> _TASK ITEM_: Reproduce exactly the lines from the line containing "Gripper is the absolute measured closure" through the end of the records below, including both ends, and nothing else.

> _DATA EXTRACTS_:
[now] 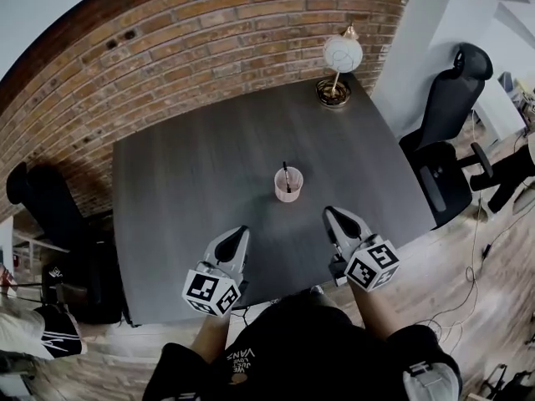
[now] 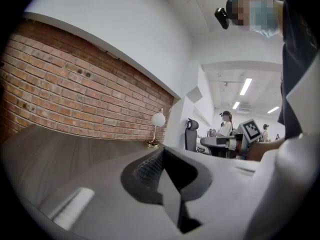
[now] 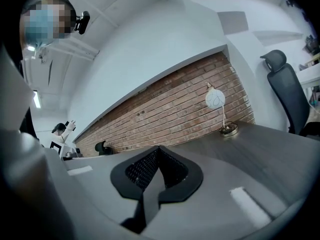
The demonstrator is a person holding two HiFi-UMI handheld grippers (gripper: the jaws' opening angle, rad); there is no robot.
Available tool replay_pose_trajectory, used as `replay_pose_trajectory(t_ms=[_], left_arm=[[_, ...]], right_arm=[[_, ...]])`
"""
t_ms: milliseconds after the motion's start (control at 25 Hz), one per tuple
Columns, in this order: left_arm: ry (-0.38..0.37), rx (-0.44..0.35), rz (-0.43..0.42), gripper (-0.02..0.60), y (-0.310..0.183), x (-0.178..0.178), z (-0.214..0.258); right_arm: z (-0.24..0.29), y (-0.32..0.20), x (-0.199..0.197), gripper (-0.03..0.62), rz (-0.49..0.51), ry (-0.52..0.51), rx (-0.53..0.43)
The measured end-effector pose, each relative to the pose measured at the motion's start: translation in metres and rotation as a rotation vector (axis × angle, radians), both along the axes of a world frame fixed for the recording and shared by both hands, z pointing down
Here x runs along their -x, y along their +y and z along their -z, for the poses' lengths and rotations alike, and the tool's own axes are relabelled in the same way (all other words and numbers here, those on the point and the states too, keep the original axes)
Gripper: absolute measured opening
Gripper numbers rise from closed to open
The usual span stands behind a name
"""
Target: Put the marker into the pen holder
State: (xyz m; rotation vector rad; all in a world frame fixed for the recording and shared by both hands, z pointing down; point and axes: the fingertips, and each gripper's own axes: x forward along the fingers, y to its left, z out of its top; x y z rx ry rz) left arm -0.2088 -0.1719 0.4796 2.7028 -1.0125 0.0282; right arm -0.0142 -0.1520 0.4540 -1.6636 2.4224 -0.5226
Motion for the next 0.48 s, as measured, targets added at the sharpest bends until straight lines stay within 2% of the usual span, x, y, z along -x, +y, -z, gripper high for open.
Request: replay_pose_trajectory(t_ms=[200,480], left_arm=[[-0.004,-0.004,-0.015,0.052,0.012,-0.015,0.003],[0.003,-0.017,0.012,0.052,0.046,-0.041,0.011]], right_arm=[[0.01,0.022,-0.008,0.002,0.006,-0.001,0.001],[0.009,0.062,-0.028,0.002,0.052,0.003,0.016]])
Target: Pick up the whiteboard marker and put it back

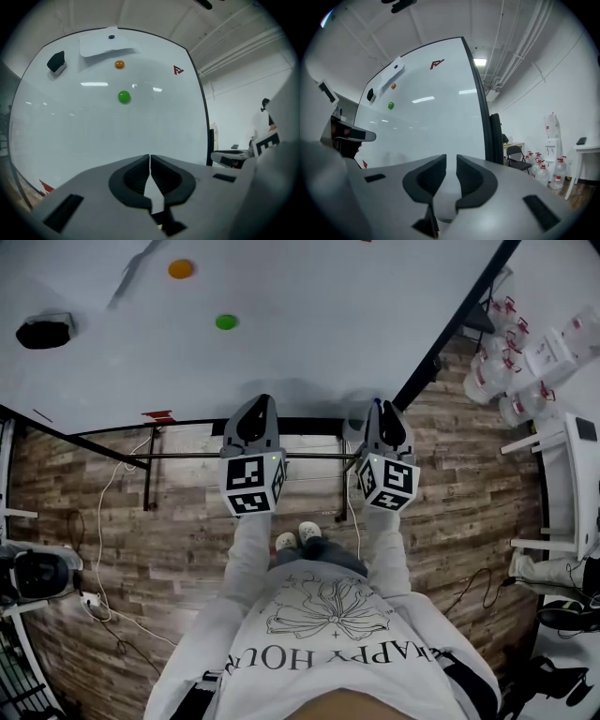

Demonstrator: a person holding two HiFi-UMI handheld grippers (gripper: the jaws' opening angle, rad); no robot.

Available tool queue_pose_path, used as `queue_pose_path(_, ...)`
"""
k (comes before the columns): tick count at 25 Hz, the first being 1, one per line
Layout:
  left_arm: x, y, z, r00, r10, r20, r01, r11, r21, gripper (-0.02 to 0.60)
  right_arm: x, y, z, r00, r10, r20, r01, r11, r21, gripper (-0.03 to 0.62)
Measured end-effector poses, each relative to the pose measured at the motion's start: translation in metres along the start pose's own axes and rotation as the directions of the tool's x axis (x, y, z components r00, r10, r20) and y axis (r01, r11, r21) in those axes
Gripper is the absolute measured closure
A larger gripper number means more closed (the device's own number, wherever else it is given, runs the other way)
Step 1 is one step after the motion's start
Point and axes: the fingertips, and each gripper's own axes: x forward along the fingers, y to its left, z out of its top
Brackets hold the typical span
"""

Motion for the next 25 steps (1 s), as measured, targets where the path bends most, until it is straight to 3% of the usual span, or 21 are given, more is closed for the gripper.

> _ANSWER TO THIS PROBLEM_:
Gripper is the absolute measured closure
A larger gripper number means more closed (the device's own number, wherever else it is given, runs the other way)
Step 1 is one step after the motion's start
Point and axes: the fingertips, and each gripper's own axes: x forward along the fingers, y to its left, z out of its top
Brackets hold the typical span
"""

Motion for the next 25 steps (1 s), as measured, targets where the path bends most, until it is straight to 3% of the usual span, or 21 are given, more is closed for the gripper.

This exercise has now been finished.